Fresno County leaders' voluntary pay cuts end July 1

The Fresno BeeJune 22, 2013 

Fresno County's elected leaders have taken voluntary pay cuts in recent years to show solidarity with the rank and file during hard times. Their good will, however, appears to have run out.

On July 1, when the new budget year begins, salaries of the county's 11 elected officials — from members of the Board of Supervisors to the sheriff and district attorney — will be fully restored, according to personnel records obtained by The Bee. Most officials already have seen an increase.

The district attorney is making her full $166,492 annually. The sheriff is getting her $163,626. And the supervisors will soon earn their full pay of at least $107,000.

Meanwhile, most of the county's work force remains stuck with the pay cuts that were put in place to help improve the county's bottom line. Just this month, the Board of Supervisors voted to continue a nearly two-year salary reduction, averaging 9% pay cuts, for the county's largest employee union.

Elected leaders defend the pay arrangement. They note that top officials have been making concessions longer than most county workers and they say they've taken their share of pain. Labor advocates, though, say that as long as most employees are seeing reductions, so should the bosses.

"This is outrageous that the elected leaders of Fresno County are enjoying their full salary while their employees are suffering as much as a 15% pay cut," said Tom Abshere, director of the local 4,200-person chapter of Service Employees International Union. "This is poor leadership. They are not leading by example."

The salaries of elected officials and their pay increases, unlike the wages of other employees, are tied to specific benchmarks or set in advance — instead of being routinely negotiated. Reductions are purely voluntary.

According to personnel records, most officials began taking voluntary pay cuts and declining raises in 2009 as the county's financial picture dimmed with the weak economy. The concessions have continued intermittently and have amounted to roughly 2% to 7% of income, depending on the employee and the year.

Coroner David Hadden, who has said he can make more money by retiring and collecting a pension than by working, is the only official in office for more than a year who has not given up any pay.

The others have shown varying levels of sacrifice.

Of the six elected department heads, District Attorney Elizabeth Egan and Sheriff Margaret Mims were first to stop making concessions. In June of last year, both accepted the 3% pay raise they had foregone five months earlier. In January, they both got another 3% raise.

Egan did not return phone calls requesting comment.

Mims said she took the money because the county's finances were improving and she believes she's done what she's needed to do: On top of turning down a raise for part of last year, she fulfilled a pledge of giving 2% of her wages to a nonprofit that invests in local law enforcement.

"When the budget turned out to be OK, I let (my concession) expire," she said.

Since last June, Auditor Vicki Crow, Assessor Paul Dictos and Registrar of Voters Brandi Orth also have allowed or plan to allow pay hikes of 6% to take effect, according to personnel records.

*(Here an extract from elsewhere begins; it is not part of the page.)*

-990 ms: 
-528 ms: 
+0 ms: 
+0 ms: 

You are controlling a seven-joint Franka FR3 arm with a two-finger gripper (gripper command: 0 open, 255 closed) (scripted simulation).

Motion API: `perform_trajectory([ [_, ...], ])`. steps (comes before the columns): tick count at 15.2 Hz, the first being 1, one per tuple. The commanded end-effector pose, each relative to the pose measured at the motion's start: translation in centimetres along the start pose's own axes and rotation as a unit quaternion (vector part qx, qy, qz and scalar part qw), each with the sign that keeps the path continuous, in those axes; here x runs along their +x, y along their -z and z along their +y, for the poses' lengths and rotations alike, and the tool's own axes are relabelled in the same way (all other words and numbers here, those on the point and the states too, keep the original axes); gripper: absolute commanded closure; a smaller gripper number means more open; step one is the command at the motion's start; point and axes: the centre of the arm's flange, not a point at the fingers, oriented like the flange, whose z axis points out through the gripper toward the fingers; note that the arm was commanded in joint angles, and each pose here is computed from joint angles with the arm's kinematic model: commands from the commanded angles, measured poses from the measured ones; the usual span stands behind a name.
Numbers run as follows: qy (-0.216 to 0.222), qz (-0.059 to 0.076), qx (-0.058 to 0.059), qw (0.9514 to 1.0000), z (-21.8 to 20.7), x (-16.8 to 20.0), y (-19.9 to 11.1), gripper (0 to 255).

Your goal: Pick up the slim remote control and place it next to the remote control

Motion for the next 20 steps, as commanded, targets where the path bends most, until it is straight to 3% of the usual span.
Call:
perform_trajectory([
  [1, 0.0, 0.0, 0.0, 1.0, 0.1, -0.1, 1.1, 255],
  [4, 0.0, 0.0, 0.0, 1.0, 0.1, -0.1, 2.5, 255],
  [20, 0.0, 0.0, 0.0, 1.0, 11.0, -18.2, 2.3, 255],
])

The story is similar for the Board of Supervisors. Henry Perea and Phil Larson called an end to their voluntary 7% pay cut last June, records show. Debbie Poochigian stopped a similar reduction in January and Judy Case this month.

Supervisor Andreas Borgeas, who has been serving on the board only since January, takes home the full $107,273 of annual pay that he is entitled to receive.

Board chairman Perea, who makes $120,682 a year in his leadership post, said he's not taking a reduction because he believes the county's finances are strong enough to begin rescinding pay cuts for everyone.

"We're not in the same situation anymore. We should be restoring wages and benefits for employees," he said.

Perea cast this month's only vote against the continuation of salary reductions for SEIU employees, who make up about two-thirds of the county work force.

Pay reductions were imposed on SEIU employees in late 2011 when county managers and union representatives failed to negotiate a labor deal. The cuts prompted a three-day work strike last year.

Employees remain eligible for annual merit pay increases, but few — if any — have recovered from their 2011 hits.

Supervisor Poochigian said she reinstated her full salary this year at the recommendation of colleagues.

"As the vice chair and chair (of the board), I took the pay cuts, and when it came around this year to decide, I asked what the leaders of the board were doing and I made my decision after getting that information," Poochigian said.

Elected officials also point out that they haven't enjoyed as many raises in recent years as their employees.

In the five years before SEIU salaries were cut, most union employees saw a cumulative pay hike of at least 20%, personnel records show. County supervisors, by contrast, saw their salaries climb about 15% during the same period.

County policy ties the pay hikes of supervisors, and their timing, to increases of Superior Court judges.

The elected department heads, whose wages are set in advance of their terms — with scheduled cost-of-living increases — have seen smaller raises in recent years than the supervisors.

Whether elected officials have seen smaller pay hikes recently doesn't justify a 9% cut for workers, say union members.

"They don't understand the hardships that we're going through," said Marie Cortez, an office assistant in the county's child support office, where salaries start just above $20,000 a year. "And I wonder, do they even care?"